:: REQUIRED WORK ::
Transcribe the records below exactly, leaving out any pictures.

:: TASK DATA ::

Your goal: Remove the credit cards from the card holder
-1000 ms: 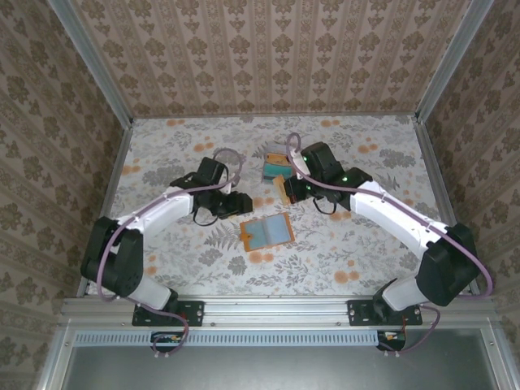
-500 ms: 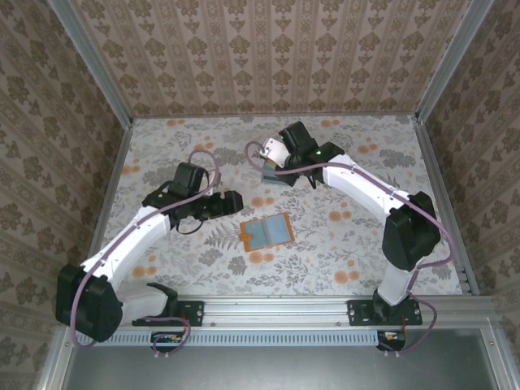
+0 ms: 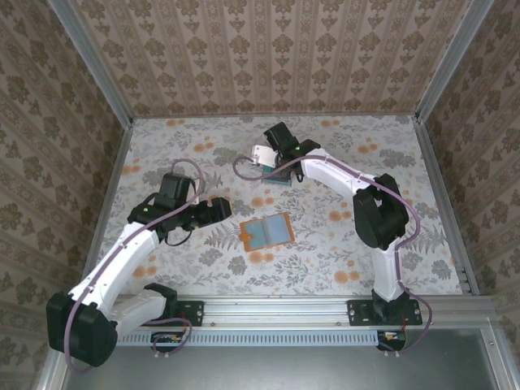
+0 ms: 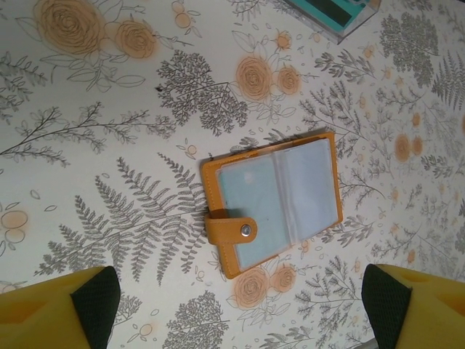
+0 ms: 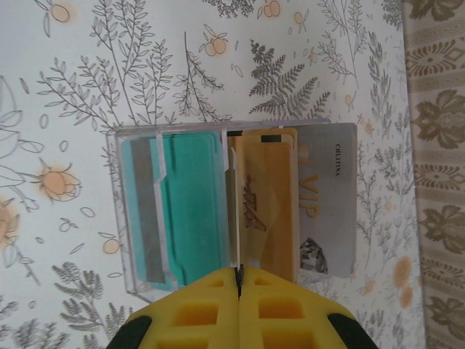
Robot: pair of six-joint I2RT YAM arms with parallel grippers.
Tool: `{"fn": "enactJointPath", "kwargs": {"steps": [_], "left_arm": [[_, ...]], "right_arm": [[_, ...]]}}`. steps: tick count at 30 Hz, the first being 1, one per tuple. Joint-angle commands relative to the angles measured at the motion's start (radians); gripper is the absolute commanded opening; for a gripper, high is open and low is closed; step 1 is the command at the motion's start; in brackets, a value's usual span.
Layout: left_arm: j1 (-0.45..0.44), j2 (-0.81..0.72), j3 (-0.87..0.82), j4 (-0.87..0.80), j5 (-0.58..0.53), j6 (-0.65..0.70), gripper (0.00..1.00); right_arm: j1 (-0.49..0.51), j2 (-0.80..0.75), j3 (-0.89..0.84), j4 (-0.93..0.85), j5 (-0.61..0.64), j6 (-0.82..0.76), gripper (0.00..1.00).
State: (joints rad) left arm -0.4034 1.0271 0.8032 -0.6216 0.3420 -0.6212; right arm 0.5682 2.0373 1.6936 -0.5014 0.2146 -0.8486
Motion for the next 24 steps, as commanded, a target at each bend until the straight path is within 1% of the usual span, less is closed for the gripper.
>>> {"fn": "enactJointPath", "kwargs": {"steps": [1, 15, 16, 18, 19, 20, 21, 22, 24], "left_arm": [[0.012, -0.021, -0.018, -0.036, -0.012, -0.015, 0.90], [0.034, -0.027, -0.032, -0.049, -0.003, -0.010, 0.91], [0.034, -0.031, -0.033, -0.052, -0.003, -0.011, 0.91], [0.037, -0.040, -0.038, -0.053, -0.003, -0.012, 0.91], [0.038, -0.044, -0.039, -0.055, -0.003, -0.011, 0.91], [0.039, -0.046, -0.040, -0.056, -0.003, -0.012, 0.91], [0.041, -0.050, -0.041, -0.056, -0.004, -0.014, 0.91], [0.043, -0.051, -0.043, -0.056, -0.005, -0.014, 0.91], [0.044, -0.056, -0.045, -0.056, -0.005, -0.013, 0.91]], "right_arm": [[-0.008, 0.027, 0.040, 0.041, 0.037, -0.062, 0.00], [-0.039, 0.124, 0.078, 0.057, 0.014, -0.034, 0.00], [-0.039, 0.132, 0.081, 0.071, 0.025, -0.026, 0.03], [-0.043, 0.143, 0.090, 0.096, 0.051, -0.012, 0.05], [-0.047, 0.149, 0.094, 0.119, 0.075, -0.002, 0.08], [-0.049, 0.154, 0.094, 0.143, 0.100, 0.002, 0.16], [-0.053, 0.159, 0.094, 0.173, 0.137, 0.009, 0.37], [-0.057, 0.162, 0.094, 0.195, 0.161, 0.014, 0.48], [-0.063, 0.158, 0.094, 0.204, 0.170, 0.025, 0.49]]}}
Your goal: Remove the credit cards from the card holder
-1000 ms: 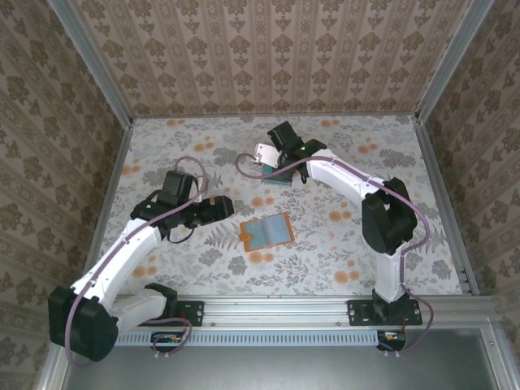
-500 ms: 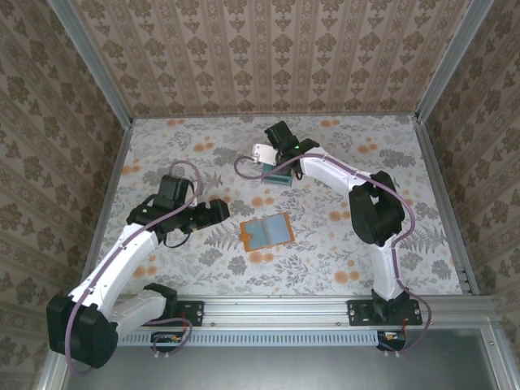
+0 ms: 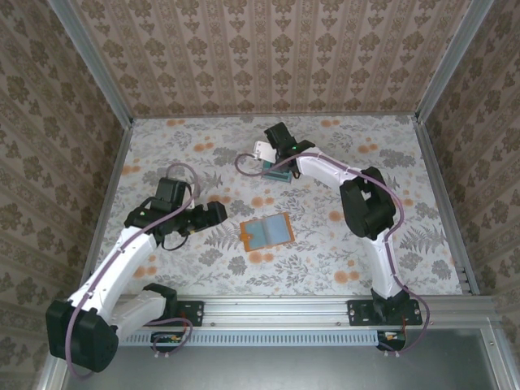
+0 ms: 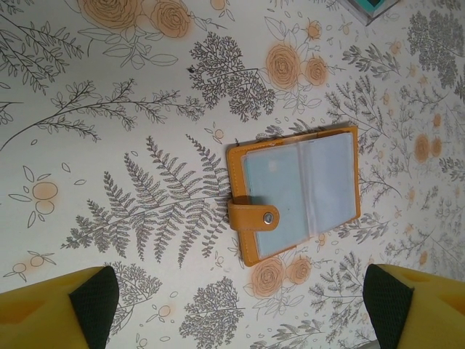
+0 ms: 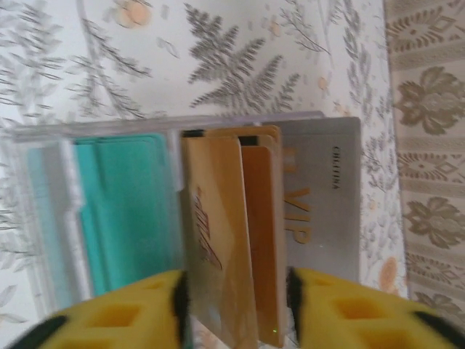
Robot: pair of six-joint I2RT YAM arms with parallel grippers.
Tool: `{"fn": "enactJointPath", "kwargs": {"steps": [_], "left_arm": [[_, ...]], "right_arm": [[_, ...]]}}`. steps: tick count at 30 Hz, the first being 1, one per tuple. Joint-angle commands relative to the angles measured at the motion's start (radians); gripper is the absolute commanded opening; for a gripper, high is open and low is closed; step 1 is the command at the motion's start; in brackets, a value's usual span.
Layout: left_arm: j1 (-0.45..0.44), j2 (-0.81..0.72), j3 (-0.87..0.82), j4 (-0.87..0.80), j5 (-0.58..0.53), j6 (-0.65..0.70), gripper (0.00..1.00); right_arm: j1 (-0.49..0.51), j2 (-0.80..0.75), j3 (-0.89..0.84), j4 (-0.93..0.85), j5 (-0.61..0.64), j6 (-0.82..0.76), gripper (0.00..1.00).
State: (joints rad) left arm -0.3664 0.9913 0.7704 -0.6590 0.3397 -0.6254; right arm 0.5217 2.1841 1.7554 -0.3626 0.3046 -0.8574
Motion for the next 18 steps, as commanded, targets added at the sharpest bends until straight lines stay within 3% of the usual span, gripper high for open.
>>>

:: OUTPUT FOR THIS EXERCISE ::
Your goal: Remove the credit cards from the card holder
-1000 ms: 
-500 ms: 
+0 ms: 
+0 ms: 
+0 ms: 
Robot: pair of six-joint I2RT YAM arms with parallel grippers.
Tool: `{"fn": "enactJointPath", "kwargs": {"steps": [_], "left_arm": [[_, ...]], "right_arm": [[_, ...]]}}`. steps: tick count at 30 Hz, the first being 1, one per tuple. Joint-angle commands relative to the angles measured at the motion's start (radians); gripper is the absolute commanded opening; for a gripper, high is open and low is closed; step 1 is the command at the motion's start; in brackets, a value's usual span.
Layout: left_arm: j1 (-0.45..0.44), j2 (-0.81..0.72), j3 (-0.87..0.82), j4 (-0.87..0.80), j5 (-0.58..0.53), j6 (-0.65..0.70), gripper (0.00..1.00); right_arm: j1 (-0.49..0.51), j2 (-0.80..0.75), j3 (-0.89..0.84), j4 (-0.93..0.85), j5 (-0.61..0.64), j6 (-0.82..0.76), gripper (0.00..1.00).
State: (joints rad) left arm -0.4034 1.0271 0.8032 -0.6216 0.3420 -0.6212; right arm 0.5682 2.0373 1.6936 -0.5014 0.2146 -0.8486
Motion for the next 24 steps, as commanded, a target at each bend until the straight path is within 1% of the usual span, less is closed for the gripper.
>>> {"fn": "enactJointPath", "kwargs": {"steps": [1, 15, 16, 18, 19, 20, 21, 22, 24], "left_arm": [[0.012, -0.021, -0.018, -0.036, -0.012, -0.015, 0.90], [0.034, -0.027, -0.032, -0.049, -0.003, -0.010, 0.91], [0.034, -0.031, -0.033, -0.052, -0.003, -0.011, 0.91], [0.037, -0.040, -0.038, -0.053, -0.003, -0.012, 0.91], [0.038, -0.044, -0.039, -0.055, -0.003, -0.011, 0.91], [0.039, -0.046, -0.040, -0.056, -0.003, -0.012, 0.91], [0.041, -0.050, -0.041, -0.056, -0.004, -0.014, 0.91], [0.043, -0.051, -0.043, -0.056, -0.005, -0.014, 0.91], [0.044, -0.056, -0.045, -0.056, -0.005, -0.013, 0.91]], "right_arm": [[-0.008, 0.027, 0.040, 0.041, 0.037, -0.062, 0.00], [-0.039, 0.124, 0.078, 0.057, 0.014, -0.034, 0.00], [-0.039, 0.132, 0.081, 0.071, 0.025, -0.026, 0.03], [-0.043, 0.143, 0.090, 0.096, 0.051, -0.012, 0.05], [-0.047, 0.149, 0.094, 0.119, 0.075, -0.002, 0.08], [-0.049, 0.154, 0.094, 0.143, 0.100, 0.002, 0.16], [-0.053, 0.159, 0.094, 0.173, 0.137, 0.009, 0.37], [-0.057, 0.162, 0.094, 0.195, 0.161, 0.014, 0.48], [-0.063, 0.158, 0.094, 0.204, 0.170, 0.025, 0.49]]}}
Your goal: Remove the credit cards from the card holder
-1000 ms: 
-500 ms: 
+0 ms: 
+0 ms: 
+0 ms: 
Robot: pair of six-joint I2RT YAM arms with parallel grippers.
Tool: `{"fn": "enactJointPath", "kwargs": {"steps": [_], "left_arm": [[_, ...]], "right_arm": [[_, ...]]}}`. steps: tick count at 30 Hz, the first being 1, one per tuple. Joint-angle commands relative to the angles measured at the motion's start (radians); gripper is the absolute commanded opening; for a gripper, high is open and low is closed; step 1 is the command at the motion's start; in brackets, a value's usual span.
Layout: left_arm: j1 (-0.45..0.44), j2 (-0.81..0.72), j3 (-0.87..0.82), j4 (-0.87..0.80), j5 (-0.58..0.53), j6 (-0.65..0.70), gripper (0.00..1.00); right_arm: j1 (-0.49..0.51), j2 (-0.80..0.75), j3 (-0.89..0.84), j4 (-0.93..0.85), j5 (-0.61..0.64), j6 (-0.82..0.76), gripper (0.00..1.00).
State: (joints rad) left arm -0.3664 0.9913 0.7704 -0.6590 0.3397 -0.6254; right arm 0.5217 2.1841 1.7554 -0.3626 0.3046 -0.8574
Motion for the next 18 steps, as commanded, targets added at the sharpest bends until straight lines stay within 3% of the usual span, gripper high for open.
>>>

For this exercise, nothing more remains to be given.